L'originalité du film (en comparaison d'autres productions visant le même public) est d'aborder des thématiques parfois difficiles. Citons d'abord les problèmes psychologiques que peuvent rencontrer les gens et qui ont tendance à être occultés dans la société africaine et camerounaise en particulier (nous n'avons pas le temps d'être en dépression car on doit se battre. Il y a pourtant des gens en détresse psychologique, même au village). Nos « victimes » viennent ici du chômage (Kunde), du veuvage et de la perte d'un enfant. D'autres thèmes difficiles sont abordés. Citons les violences conjugales, l'immigration illégale, les mariages arrangés, l'homosexualité, le conflit entre traditions et modernisme, le besoin de retours aux racines ancestrales de certains (appelé afrocentrisme dans le film), etc. C'est un mérite. J'ai particulièrement apprécié aussi la présentation d'une call girl (disons pute de luxe) sans jugement moral la plupart du temps, bien qu'elle même sur la fin se « juge » un peu.

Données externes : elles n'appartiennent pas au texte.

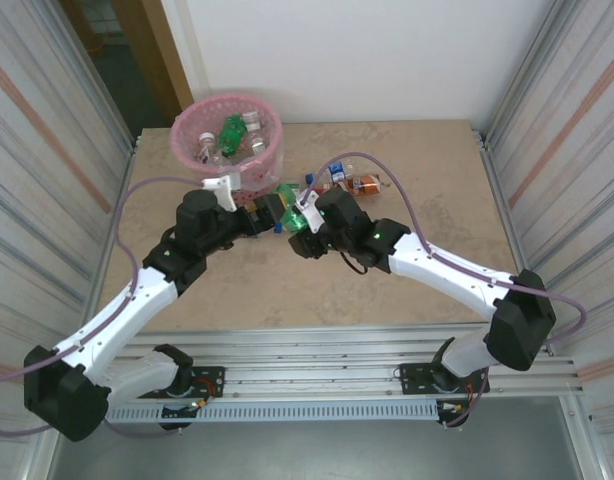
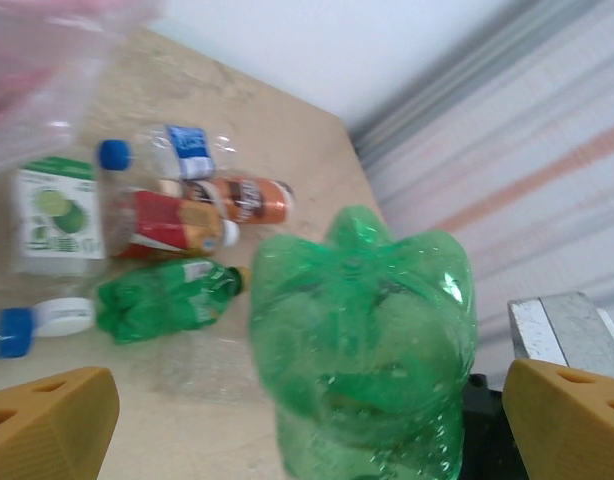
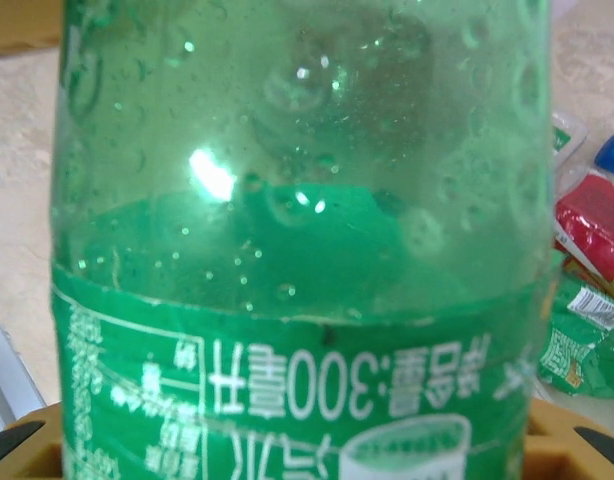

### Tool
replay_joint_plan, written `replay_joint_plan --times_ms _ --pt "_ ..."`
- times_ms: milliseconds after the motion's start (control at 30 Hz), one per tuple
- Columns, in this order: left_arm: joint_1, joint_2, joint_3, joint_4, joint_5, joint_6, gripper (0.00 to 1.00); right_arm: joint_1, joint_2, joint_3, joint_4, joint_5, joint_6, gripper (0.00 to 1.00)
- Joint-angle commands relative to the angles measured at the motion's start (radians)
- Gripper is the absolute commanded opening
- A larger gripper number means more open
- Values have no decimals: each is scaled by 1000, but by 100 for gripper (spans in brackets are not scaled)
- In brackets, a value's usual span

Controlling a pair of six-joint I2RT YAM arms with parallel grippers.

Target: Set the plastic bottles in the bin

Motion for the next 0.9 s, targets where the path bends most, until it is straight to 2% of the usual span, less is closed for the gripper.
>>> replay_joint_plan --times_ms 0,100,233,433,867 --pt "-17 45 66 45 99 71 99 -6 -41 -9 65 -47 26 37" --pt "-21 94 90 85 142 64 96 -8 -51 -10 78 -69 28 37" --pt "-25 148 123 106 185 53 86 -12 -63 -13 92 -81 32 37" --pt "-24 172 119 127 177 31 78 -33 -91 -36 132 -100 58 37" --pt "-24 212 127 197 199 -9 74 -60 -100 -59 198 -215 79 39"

Le bémol de tous ces thèmes abordés, est que justement, ils ne sont qu'abordés. Ils ne sont pas toujours creusés en profondeur, et du coup on peut en ressentir de la frustration si le thème nous intéresse ou de l'injustice si on pense qu'il a été mal présenté. Le monde de l'entreprise décrit l'est très sommairement. Par exemple Matchuissi qui « claque » 10 mille euros comme un jeu « parce qu'il est directeur commercial » alors que sa maison ne correspond pas à un tel rythme de vie ou la psy qui travaille à la maison avec son époux quasimment en caleçon. Je suis loin d'être afrocentriste, mais je pense que la vison qui en est présentée dans le film est un peu restrictive. Par contre je suis Camerounophile, et l'épisode de l'enfant qui meurt sur la route en est illustration. Certes cette route est dangereuse, mal entretenue (et l'actualité récente ne le démentira pas) mais le film laisse entendre que l'enfant est mort juste parce que son père a pris la route (on ne sait pas s'il roulait trop vite, s'il avait bu, si un chauffard a causé l'accident, bref, on ignore la cause). Ici par exemple, avec deux minutes de plus sur le sujet, on aurait pu bien mettre en exergue les dangers de cette route, et la raison de la culpabilité ressentie par le père.

Mais ces bémols ne sont que ce qu'ils sont : des bémols qui ne remettent pas en cause les points positifs cités. Explicables en partie parce qu'ils arrivent comme dans un rêve, et nous savons tous que dans les rêves on ne creuse pas souvent ce qui arrive. En outre, l'équipe Youtalk nous a appris que leur prochain projet sera un film « Wanda Land » qui portera sur les églises réveillées. Gageons qu'alors, ils auront le temps de choisir une ou deux thématiques, et de les creuser à fond.

 

Pour toutes ces raisons, allez voir le film. Allez voir les prochains films. Il s'agit d'une bande de jeunes qui par leur passion désintéressée, leur engagement, leur talent, a déjà fait pas mal, et peut encore aller plus loin comme ils le disent eux mêmes.

Et si le Movie Director (MD) et président de l'association se trouve être mon frère, je pense avoir été objectif dans la revue que vous venez de lire.